§ **Task instructions**: From the line with "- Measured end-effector" to the line with "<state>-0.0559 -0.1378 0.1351", retype every line exactly, including those two, and leave out the rest of the data below.
*** Block opens ***
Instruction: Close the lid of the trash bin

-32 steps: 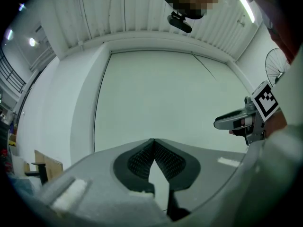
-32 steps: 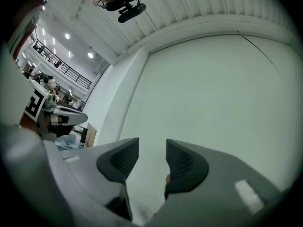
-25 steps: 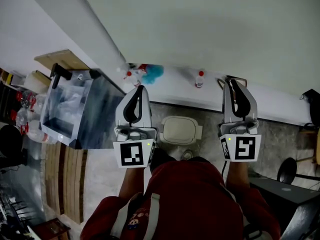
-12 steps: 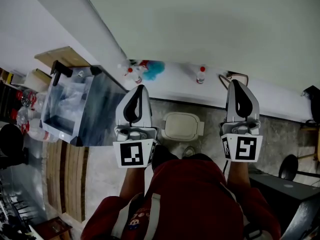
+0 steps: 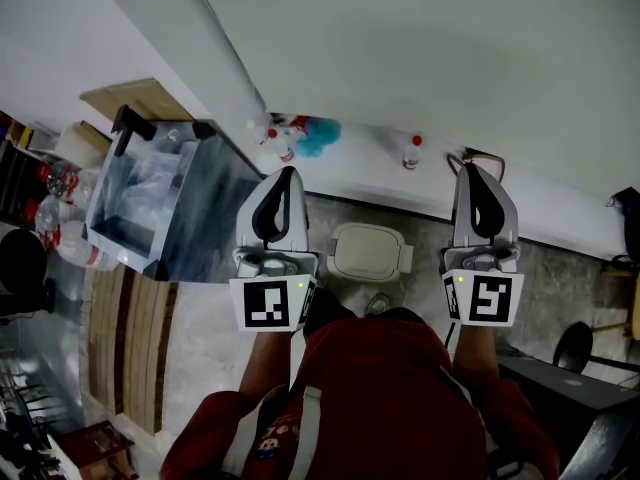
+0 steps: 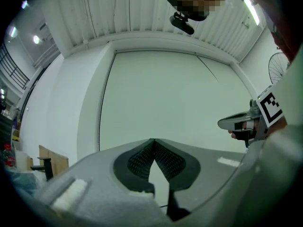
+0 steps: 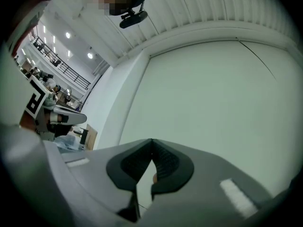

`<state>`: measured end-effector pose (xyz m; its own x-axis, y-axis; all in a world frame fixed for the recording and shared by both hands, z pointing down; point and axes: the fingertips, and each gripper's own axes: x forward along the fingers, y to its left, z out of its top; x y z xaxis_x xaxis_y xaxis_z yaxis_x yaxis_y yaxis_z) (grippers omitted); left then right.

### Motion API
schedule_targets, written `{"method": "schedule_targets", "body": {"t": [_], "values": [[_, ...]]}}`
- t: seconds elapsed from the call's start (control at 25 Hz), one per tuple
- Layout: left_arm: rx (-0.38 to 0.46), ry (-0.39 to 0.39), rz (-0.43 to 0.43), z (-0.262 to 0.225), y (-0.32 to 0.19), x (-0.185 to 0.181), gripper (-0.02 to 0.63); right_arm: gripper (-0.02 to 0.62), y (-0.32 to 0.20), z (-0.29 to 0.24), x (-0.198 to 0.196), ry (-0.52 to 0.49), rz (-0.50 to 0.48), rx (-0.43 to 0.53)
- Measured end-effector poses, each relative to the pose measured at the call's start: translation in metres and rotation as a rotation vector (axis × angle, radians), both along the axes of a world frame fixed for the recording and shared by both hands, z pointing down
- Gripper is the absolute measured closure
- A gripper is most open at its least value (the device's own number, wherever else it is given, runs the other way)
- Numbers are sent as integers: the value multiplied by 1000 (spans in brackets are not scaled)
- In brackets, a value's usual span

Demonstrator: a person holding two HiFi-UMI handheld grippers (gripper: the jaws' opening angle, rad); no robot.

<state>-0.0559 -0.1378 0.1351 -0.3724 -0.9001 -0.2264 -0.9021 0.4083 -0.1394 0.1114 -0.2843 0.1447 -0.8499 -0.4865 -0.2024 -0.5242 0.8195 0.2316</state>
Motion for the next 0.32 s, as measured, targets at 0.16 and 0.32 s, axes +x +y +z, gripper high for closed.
{"method": "schedule_targets", "body": {"t": [0.16,0.32], "values": [[-3,8,-14,1,4,-4,603,595,0,-1,-1,0,-6,0],[-6,4,-19,4,4,-7,603,595,0,2,-1,6,-3,3]]}}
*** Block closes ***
§ **Answer area**:
- Measured end-effector poses, each relative to the pose measured at the call's start: translation in metres and rotation as a rotation vector (axis × angle, radians), both along the axes of a world frame fixed for the recording and shared by both hands, z pointing down
- Gripper is the absolute measured closure
- A gripper is most open at its least value (the device's own number, wherever else it is given, runs the other way)
- Numbers are sent as integers: the value multiplied by 1000 (spans in brackets are not scaled)
- In brackets, a value's usual span

Demonstrator: a person holding two HiFi-UMI handheld grippers (gripper: the jaws' opening angle, rad); no robot.

<state>-0.0559 -0.1378 0.1351 -0.3724 -0.9001 -0.2264 -0.9021 0.4083 -0.1394 0.1114 -0.2843 0.1447 -0.8499 -0.4865 -0.2024 -0.5242 0.8195 0.2316</state>

Here the answer is complete.